__About this exercise__: All lines from the start of the listing below through the line containing "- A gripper" are to be written out again exactly, and no others.
Top of Dataset content
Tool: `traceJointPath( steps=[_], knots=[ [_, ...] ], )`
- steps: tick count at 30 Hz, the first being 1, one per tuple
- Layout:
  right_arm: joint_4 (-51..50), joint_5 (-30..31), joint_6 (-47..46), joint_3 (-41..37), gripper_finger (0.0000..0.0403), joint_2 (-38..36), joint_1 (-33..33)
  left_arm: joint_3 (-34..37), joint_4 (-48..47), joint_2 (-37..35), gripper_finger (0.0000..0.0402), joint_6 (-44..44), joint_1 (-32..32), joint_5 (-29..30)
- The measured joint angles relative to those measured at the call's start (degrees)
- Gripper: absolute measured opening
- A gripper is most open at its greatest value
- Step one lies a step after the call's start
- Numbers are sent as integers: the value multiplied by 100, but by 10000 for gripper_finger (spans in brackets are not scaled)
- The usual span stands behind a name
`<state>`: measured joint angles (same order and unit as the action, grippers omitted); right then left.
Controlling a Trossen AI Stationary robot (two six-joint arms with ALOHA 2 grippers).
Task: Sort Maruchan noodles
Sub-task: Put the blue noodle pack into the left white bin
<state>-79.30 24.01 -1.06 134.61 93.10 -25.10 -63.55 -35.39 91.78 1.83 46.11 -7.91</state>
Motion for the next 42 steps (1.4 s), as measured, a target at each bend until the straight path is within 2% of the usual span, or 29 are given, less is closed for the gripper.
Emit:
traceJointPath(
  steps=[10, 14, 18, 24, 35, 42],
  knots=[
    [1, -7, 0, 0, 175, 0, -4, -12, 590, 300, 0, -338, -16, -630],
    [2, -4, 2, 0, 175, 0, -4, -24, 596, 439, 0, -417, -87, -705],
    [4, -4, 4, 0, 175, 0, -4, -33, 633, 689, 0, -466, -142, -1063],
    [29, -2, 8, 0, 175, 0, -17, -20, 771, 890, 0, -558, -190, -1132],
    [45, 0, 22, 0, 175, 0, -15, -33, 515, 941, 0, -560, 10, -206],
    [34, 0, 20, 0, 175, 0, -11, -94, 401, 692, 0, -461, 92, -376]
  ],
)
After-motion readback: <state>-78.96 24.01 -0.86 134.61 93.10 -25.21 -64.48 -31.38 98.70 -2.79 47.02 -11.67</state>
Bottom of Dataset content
__Response box__:
Tool: `traceJointPath( steps=[_], knots=[ [_, ...] ], )`
- steps: tick count at 30 Hz, the first being 1, one per tuple
- Layout:
  right_arm: joint_4 (-51..50), joint_5 (-30..31), joint_6 (-47..46), joint_3 (-41..37), gripper_finger (0.0000..0.0403), joint_2 (-38..36), joint_1 (-33..33)
  left_arm: joint_3 (-34..37), joint_4 (-48..47), joint_2 (-37..35), gripper_finger (0.0000..0.0402), joint_6 (-44..44), joint_1 (-32..32), joint_5 (-29..30)
- The measured joint angles relative to those measured at the call's start (degrees)
- Gripper: absolute measured opening
- A gripper is most open at its greatest value

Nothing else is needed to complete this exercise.